In many ways, man has been using computers for millennia: an abacus is, after all, simply a very basic form of computer. The first mechanical calculator (the ‘calculating clock’) was built in the 17th century. Programming with punch-cards has been around for about 200 years now.
It was in the 1940s, however, that the first electronic, digital computers started to appear – that is, computers as we know them today. These computers were massive machines, filling a large room (in some cases, a whole building) and yet having less computing power than a simple calculator does today. Reprogramming them often required extensive amounts of physical rewiring, as the only way the computer knew what to do was by how it was connected together. Still, these computers were helpful in the war effort – most famously, the British code-breaking computers at Bletchley Park that broke the Germans’ code is widely thought to have shortened the war by years.
Fast forward to the ‘60s. This was when wires and tubes were replaced with the transistor – an overnight leap forward in technology that reduced computers’ size to an amazing degree, replacing the hefty vacuum tubes that somewhat like those still used in CRT TVs and microwaves. Combined with the invention of semiconductor integration circuits, by the ‘70s, it was possible to make personal computers small enough for people to have in their homes.

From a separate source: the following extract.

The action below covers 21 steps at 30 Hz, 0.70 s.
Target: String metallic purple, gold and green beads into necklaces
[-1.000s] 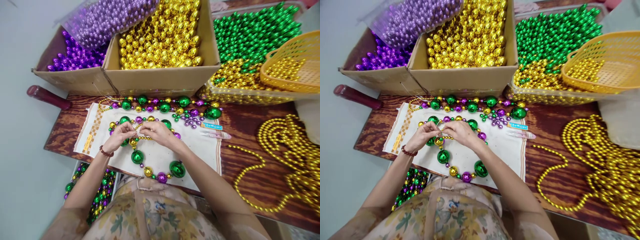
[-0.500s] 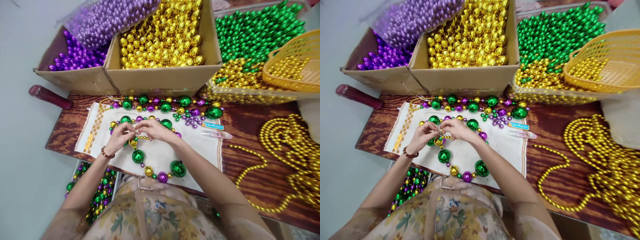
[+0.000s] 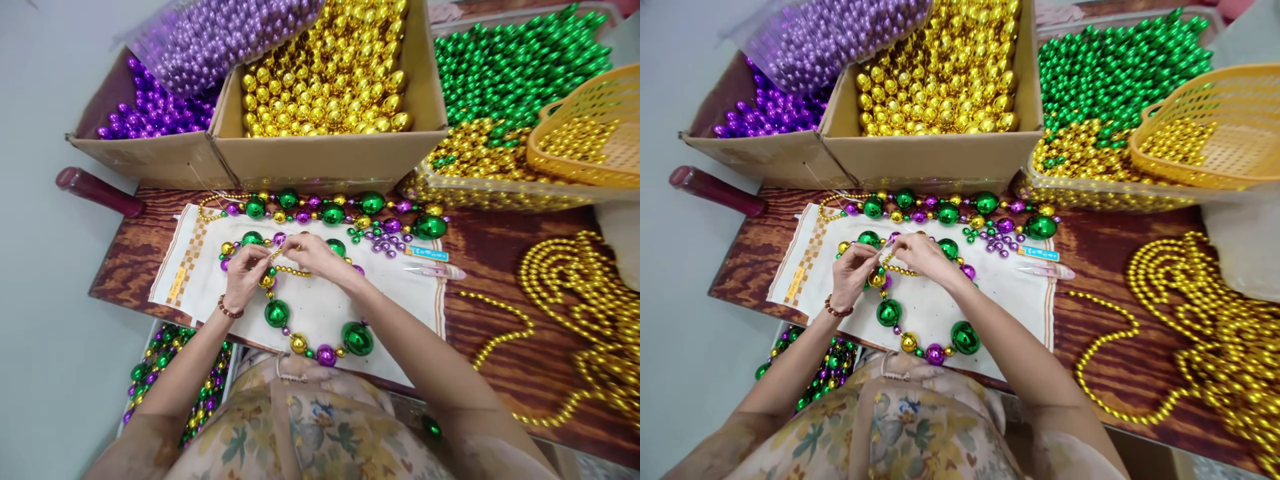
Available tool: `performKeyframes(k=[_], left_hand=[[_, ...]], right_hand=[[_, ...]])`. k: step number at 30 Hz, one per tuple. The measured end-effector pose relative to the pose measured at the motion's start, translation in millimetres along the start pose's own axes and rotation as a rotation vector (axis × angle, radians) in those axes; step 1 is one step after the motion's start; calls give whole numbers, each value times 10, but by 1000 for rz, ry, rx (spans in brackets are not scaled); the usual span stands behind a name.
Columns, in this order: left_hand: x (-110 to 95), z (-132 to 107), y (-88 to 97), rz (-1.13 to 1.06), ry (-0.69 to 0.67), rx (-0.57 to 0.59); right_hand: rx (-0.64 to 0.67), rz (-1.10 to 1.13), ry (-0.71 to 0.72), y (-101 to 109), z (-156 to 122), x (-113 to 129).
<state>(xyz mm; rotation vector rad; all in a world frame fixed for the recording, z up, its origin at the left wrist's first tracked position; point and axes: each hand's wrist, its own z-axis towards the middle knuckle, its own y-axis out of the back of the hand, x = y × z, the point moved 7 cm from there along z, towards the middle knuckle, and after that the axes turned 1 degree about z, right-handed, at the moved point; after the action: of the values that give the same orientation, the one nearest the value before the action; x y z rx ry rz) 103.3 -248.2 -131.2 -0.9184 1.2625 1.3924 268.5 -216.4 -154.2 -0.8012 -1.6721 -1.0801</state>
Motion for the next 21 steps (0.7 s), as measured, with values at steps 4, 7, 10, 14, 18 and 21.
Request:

This is generally regarded as being the beginning of the ‘computer age’, as the popularity of home computers quickly drove prices down and made them very affordable. Computer companies sprung up left, right and centre, hoping to carve themselves a piece of this exploding market. The result was chaos and buyer confusion, and few of them survive today. However, the stage was set for a huge computer battle that led to the machines we know and love today.